PF deve aprofundar investigação sobre repasses do Banco Master a escritório de advocacia em Salvador
Da Redação
Um dos escritórios que receberam recursos do Banco Master deve passar por análise mais detalhada da Polícia Federal no âmbito das investigações que envolvem a instituição.
Levantamento divulgado pela Folha de S.Paulo aponta que o banco destinou cerca de R$ 543 milhões a 91 escritórios de advocacia ao longo de quatro anos. Entre os maiores beneficiários está o Gabino Kruschewsky Advogados, com aproximadamente R$ 54 milhões recebidos entre 2022 e 2025.
Com sede em Salvador, a banca tem entre os sócios o procurador do Estado Eugênio Kruschewsky. A cidade também concentra operações de um dos principais produtos do banco, o Credcesta.
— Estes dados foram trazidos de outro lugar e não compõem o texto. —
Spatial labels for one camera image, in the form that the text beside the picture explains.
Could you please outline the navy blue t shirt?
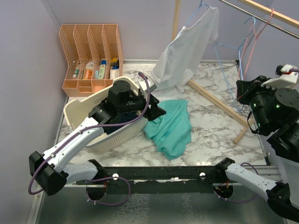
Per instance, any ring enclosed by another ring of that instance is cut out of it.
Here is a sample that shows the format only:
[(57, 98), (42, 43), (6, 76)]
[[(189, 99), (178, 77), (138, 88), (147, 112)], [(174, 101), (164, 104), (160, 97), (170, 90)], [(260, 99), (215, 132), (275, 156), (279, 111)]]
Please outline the navy blue t shirt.
[[(119, 123), (126, 123), (129, 122), (135, 118), (137, 118), (138, 115), (136, 115), (135, 112), (125, 113), (125, 114), (119, 114), (117, 117), (113, 118), (111, 121), (109, 121), (109, 124), (119, 124)], [(104, 133), (111, 134), (118, 129), (120, 129), (122, 126), (114, 126), (114, 127), (104, 127)]]

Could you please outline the teal green t shirt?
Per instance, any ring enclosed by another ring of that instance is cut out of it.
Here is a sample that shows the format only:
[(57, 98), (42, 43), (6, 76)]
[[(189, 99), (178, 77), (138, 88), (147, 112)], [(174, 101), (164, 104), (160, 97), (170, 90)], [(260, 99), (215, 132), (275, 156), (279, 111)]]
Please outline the teal green t shirt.
[(158, 152), (163, 153), (168, 160), (173, 160), (180, 157), (186, 145), (191, 142), (192, 125), (187, 110), (188, 101), (166, 100), (158, 106), (166, 114), (149, 121), (143, 131), (147, 139), (153, 140)]

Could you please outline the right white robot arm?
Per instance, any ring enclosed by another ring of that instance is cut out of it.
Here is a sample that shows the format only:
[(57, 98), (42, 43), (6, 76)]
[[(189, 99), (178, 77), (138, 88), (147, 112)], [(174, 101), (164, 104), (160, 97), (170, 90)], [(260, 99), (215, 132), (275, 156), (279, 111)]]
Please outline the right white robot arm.
[(262, 197), (279, 216), (299, 221), (299, 93), (278, 79), (258, 76), (236, 82), (236, 100), (250, 107), (256, 129), (272, 158), (280, 162), (287, 182), (276, 182), (253, 173), (230, 158), (215, 166), (219, 182), (235, 181)]

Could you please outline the pink wire hanger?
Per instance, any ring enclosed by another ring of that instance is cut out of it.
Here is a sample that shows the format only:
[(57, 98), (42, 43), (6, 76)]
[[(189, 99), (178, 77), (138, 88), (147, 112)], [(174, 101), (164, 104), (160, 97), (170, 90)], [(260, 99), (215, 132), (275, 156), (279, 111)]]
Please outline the pink wire hanger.
[(253, 55), (253, 52), (254, 52), (254, 49), (255, 49), (255, 46), (256, 46), (256, 42), (259, 38), (259, 36), (261, 35), (261, 33), (263, 32), (263, 30), (267, 27), (267, 25), (270, 23), (271, 19), (272, 19), (272, 16), (274, 14), (274, 9), (272, 8), (271, 9), (271, 14), (270, 14), (270, 17), (269, 19), (267, 20), (266, 24), (260, 29), (260, 31), (258, 33), (256, 33), (256, 30), (255, 30), (255, 26), (253, 26), (253, 31), (254, 31), (254, 43), (253, 43), (253, 46), (252, 46), (252, 49), (251, 49), (251, 52), (250, 52), (250, 56), (249, 56), (249, 59), (248, 59), (248, 62), (247, 62), (247, 65), (246, 65), (246, 69), (245, 71), (242, 73), (242, 77), (245, 77), (246, 73), (247, 73), (247, 70), (249, 68), (249, 65), (250, 65), (250, 61), (252, 59), (252, 55)]

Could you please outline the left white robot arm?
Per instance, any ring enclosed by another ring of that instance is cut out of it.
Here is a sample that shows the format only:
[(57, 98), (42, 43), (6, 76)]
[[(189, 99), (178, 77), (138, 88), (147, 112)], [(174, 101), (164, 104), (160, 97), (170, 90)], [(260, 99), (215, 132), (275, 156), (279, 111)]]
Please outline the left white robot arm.
[(97, 161), (78, 165), (69, 165), (69, 161), (105, 132), (130, 125), (142, 117), (152, 121), (165, 115), (166, 111), (158, 106), (158, 99), (151, 94), (156, 87), (150, 78), (145, 78), (139, 82), (135, 93), (128, 81), (114, 81), (101, 102), (87, 111), (87, 117), (70, 135), (42, 154), (35, 151), (29, 156), (31, 181), (36, 181), (49, 196), (67, 183), (83, 180), (100, 183), (103, 172)]

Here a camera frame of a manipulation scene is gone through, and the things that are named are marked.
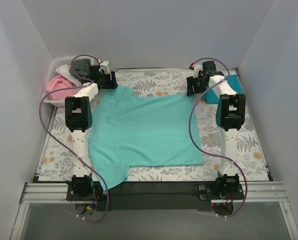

Em nota, o escritório afirmou ter atuado em cerca de 45 mil processos relacionados ao banco, sendo mais de 30 mil ainda em andamento. O volume, no entanto, diverge de dados do Tribunal de Justiça da Bahia, que indicam cerca de 7 mil ações vinculadas à instituição no estado.
Entre os processos, destacam-se ações coletivas movidas pela Associação dos Funcionários Públicos do Estado da Bahia, que questionam a legalidade de empréstimos consignados ligados ao Credcesta.
Após a repercussão, o escritório declarou que sua atuação não se limita à Bahia e que possui presença em 19 estados, o que justificaria o volume informado. Segundo a banca, os cerca de 7 mil processos registrados dizem respeito apenas ao território baiano.